The pancreas produces the hormone insulin in its cells of the islets of Langerhans. This mediates to the cells the transport of glucose (glucose) into the cell interior, from where it is used for energy production (glycolysis). Insulin causes the absorption of glucose into the body cells for energy, as well as the storage in the form of glycogen in the liver and muscle cells. In diabetes, insulin production is disrupted and glucose cannot be absorbed into the cells. At the same time, there is no inhibition of the formation of new sugars in the liver. The glucose, therefore, remains in the blood, causing a rise in blood sugar.
If the blood sugar level is permanently increased, this damages the blood vessels, which in turn can lead to secondary diseases. These include myocardial infarction, stroke, circulatory disorders of the legs and feet, changes in the retina, disorders of kidney function and erectile dysfunction. Damaged nerves can cause numbness and emotional disorders. To come to such suffering beforehand, a lifelong and careful blood sugar adjustment is inevitable.
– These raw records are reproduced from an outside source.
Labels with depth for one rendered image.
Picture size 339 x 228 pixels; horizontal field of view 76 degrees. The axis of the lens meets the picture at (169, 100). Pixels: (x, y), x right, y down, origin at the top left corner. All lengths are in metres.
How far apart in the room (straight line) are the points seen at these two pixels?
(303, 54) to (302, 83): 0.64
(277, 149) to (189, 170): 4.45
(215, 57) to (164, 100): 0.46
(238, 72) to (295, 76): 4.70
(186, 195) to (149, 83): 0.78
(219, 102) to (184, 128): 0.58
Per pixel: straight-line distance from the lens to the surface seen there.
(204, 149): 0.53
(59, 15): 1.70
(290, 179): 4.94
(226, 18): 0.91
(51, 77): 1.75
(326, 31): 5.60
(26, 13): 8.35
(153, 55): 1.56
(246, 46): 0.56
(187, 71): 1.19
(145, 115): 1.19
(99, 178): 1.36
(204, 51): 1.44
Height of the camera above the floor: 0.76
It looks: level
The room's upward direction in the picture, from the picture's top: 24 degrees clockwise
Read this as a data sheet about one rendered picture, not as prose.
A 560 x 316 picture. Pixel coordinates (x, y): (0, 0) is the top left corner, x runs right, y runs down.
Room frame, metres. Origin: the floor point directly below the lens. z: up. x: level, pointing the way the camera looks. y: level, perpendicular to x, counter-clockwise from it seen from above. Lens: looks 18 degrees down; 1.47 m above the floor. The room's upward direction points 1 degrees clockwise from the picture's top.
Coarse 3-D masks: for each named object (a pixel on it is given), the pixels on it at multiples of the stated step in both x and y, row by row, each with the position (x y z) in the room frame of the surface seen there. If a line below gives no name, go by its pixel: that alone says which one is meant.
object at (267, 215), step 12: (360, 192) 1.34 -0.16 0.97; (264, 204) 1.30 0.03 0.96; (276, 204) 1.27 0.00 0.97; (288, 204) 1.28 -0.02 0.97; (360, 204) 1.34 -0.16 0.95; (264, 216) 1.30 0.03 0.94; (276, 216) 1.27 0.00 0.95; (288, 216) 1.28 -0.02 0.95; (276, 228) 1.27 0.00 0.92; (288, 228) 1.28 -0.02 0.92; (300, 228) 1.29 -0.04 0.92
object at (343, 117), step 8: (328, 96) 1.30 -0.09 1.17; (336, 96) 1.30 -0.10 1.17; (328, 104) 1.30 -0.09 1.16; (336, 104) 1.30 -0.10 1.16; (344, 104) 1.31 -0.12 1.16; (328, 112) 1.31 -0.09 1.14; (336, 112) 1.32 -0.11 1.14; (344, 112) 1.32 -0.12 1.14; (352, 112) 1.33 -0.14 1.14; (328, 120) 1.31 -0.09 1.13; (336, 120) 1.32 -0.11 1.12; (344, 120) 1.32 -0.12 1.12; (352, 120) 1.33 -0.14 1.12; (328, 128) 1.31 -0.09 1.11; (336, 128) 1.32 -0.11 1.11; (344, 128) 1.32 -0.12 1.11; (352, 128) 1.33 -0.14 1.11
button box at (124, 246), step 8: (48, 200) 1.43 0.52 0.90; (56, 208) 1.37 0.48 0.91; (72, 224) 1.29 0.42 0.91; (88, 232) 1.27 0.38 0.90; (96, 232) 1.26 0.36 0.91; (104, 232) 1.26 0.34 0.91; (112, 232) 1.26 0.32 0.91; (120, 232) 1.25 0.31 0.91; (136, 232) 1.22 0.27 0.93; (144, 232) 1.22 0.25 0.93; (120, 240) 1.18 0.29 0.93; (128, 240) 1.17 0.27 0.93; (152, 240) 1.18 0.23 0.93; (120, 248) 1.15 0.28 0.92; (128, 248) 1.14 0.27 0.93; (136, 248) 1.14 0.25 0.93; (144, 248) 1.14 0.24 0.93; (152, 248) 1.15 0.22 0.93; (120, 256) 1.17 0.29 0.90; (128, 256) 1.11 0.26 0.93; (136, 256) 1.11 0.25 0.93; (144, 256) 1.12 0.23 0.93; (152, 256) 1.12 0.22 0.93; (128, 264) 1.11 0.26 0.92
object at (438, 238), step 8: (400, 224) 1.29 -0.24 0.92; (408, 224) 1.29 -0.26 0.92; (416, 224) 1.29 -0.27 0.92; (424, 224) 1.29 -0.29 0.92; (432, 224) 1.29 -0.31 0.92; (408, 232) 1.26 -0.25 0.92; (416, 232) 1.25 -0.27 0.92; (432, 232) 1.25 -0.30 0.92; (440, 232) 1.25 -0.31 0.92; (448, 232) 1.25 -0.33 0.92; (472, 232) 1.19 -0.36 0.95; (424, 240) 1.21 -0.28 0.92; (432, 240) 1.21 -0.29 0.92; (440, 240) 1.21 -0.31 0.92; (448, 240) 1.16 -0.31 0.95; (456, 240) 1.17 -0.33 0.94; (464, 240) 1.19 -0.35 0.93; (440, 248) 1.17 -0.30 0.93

Different forms of diabetes are distinguished.
Shapes and divisions
Diabetes mellitus type 1
Type 1 diabetes mellitus is also referred to as juvenile diabetes or insulin-dependent (IDDM) because it manifests itself in childhood, adolescence and young adulthood, and those affected need to take insulin throughout their lives.
A cause is a high probability an autoimmune antibody process in which the body’s immune system? Cells of the pancreas destroyed.
Diabetes mellitus type 2
About 90 percent of all diabetics suffer from type 2 diabetes. Type 2 diabetes is also referred to as non-insulin dependent (NIDDM) or adult-onset diabetes because it used to be primarily for older people. Meanwhile, those affected are getting younger and younger. This type belongs to the so-called metabolic syndrome. In his case, the body’s own insulin production is maintained, initially even mostly increased.
Due to lack of exercise, there is a slowing of glucose breakdown. Insulin secretion is disrupted, often with the addition of rapidly absorbed carbohydrates. The insulin concentration in the blood increases thereby, at the same time the number of insulin receptors and thus the insulin sensitivity of the target cells decreases. This is called insulin resistance.
Symptoms of Type 1 Diabetes
Type 1 occurs suddenly. There is an increased excretion of urine, although the affected person usually drinks more to compensate for the loss of fluid again. The increasing metabolic disorder is associated with nausea and weakness to dysregulation. Often, diabetes mellitus type 1 patients are quite slim despite abundant food intake.
Symptoms of Type 2 Diabetes
The Type 2 develops slowly and is often recognized late. General symptoms such as weakness and decreased performance are associated with fungal infections of the skin, itching, blurred vision and recurrent urinary tract infections (e.g., cystitis). In addition, those affected usually have metabolic disorders, high blood pressure (hypertension) and overweight (obesity). Compared to type 1 diabetes, the characteristic symptoms of type 2 diabetes, such as thirst or urinary tract dysfunction, such as increased urine output (polyuria) occur later.
For male patients of both types, there is an increased risk of having erectile dysfunction during the course of the disease, while female patients are at risk of menstruation (amenorrhea).